Task to complete - Set the listing down again exactly, please, apart from its pictures.

Dataset excerpt -

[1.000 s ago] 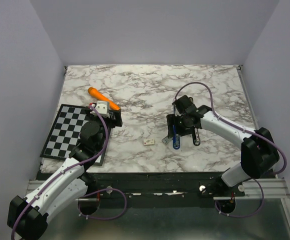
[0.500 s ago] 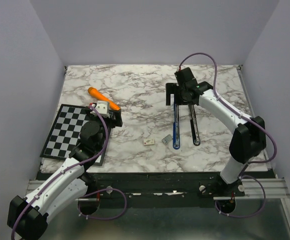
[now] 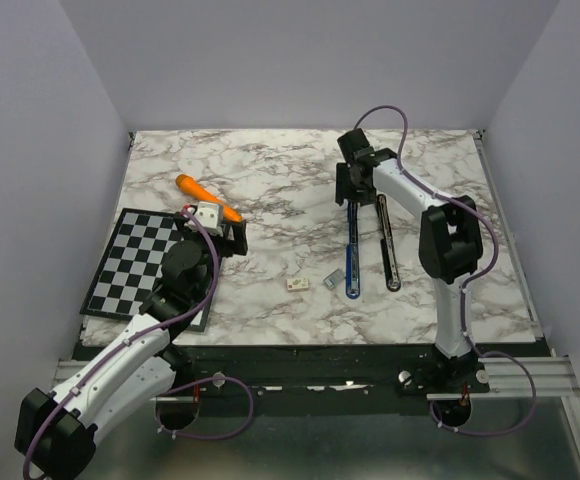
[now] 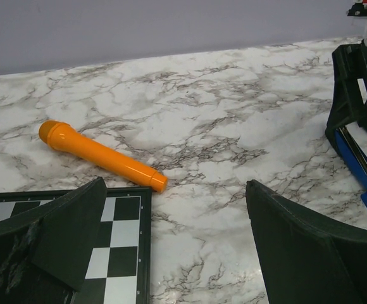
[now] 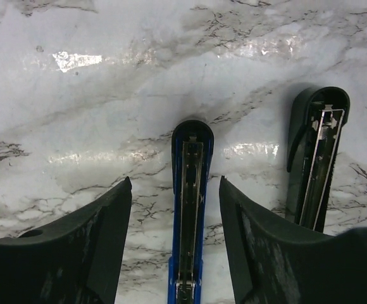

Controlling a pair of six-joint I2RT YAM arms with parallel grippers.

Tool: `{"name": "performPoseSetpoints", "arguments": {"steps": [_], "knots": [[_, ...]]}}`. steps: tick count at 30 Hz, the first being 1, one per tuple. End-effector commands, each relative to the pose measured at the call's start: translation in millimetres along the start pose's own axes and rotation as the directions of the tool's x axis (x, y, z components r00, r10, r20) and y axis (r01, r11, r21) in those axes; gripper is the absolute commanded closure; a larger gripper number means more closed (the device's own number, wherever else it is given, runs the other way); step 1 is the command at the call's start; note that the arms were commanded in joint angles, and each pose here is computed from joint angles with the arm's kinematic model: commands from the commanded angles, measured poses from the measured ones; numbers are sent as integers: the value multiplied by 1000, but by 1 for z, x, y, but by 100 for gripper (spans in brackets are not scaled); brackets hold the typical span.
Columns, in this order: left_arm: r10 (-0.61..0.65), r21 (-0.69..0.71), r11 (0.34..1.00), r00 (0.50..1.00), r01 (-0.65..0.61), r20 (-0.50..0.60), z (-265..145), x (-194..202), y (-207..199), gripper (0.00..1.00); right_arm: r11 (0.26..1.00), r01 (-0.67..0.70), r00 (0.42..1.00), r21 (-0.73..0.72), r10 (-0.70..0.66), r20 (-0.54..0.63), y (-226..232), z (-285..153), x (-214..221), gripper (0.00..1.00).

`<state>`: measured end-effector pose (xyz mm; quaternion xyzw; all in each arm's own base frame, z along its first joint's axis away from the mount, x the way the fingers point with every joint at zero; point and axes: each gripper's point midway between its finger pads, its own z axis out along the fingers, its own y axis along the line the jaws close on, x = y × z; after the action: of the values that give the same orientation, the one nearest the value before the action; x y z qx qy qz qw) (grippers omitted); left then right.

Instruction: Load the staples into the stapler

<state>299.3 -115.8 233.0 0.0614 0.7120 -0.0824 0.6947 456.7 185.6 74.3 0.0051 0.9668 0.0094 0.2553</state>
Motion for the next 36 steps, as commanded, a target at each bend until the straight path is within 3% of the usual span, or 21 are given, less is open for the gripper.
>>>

Solution below -
[1.000 s ago] 
[0.500 s ago] 
[now] 
[now] 
[now] 

Controlling a pair of six-joint I2RT YAM arms with parallel grippers.

Tool: `{"name": "performPoseSetpoints", "arguments": {"steps": [_], "knots": [[_, ...]]}}`. steps: tick count at 30 Hz, the first being 1, one per tuple. End-effector commands, each relative to the pose measured at the call's start: translation in millimetres along the start pose's own axes and rotation as the directions of the tool's x axis (x, y, z components r00, r10, r20) and y axis (r01, r11, r21) in those axes; gripper is the absolute commanded closure; a larger gripper number means more closed (the device's own number, wherever else it is given, runs the other way); step 1 is the command at the call's start; note that the arms were commanded in joint angles, and each pose here is computed from joint angles with the arm's kinematic model: commands from the commanded angles, measured poses from the measured ones; numbers are sent as integers: the value multiplied by 1000, but by 1 for z, x, y, but by 100 for gripper (spans in brackets are not scaled); brackets hold the typical span.
Columns, in this order: left_arm: r10 (-0.61..0.65), r21 (-0.69..0.71), r11 (0.34..1.00), r00 (0.50..1.00), r01 (-0.65..0.61), r20 (-0.50..0.60), z (-265..145), x (-194..202), y (-207..199), gripper (0.00..1.00); right_arm: r11 (0.26..1.00), r01 (-0.67..0.70), r00 (0.42..1.00), r21 (-0.73..0.72), r10 (-0.70..0.66), r20 (-0.54..0.63), y (-226..232), z (-285..153), x (-214..221), gripper (0.00..1.00).

`<state>`: measured end-effector pose (xyz mm; quaternion xyzw; all in each arm's own base frame, z along its first joint's axis away from the mount, x the way the fingers point with every joint at zero; point and axes: each gripper's point midway between its finger pads, its own z axis out along the fingers, its own y axis along the line the jaws close on, x = y × z; after the action: of the values that give the same orientation, the one nearest the value before the action; x y z qx qy qz qw) (grippers omitted); left then right.

Instruction: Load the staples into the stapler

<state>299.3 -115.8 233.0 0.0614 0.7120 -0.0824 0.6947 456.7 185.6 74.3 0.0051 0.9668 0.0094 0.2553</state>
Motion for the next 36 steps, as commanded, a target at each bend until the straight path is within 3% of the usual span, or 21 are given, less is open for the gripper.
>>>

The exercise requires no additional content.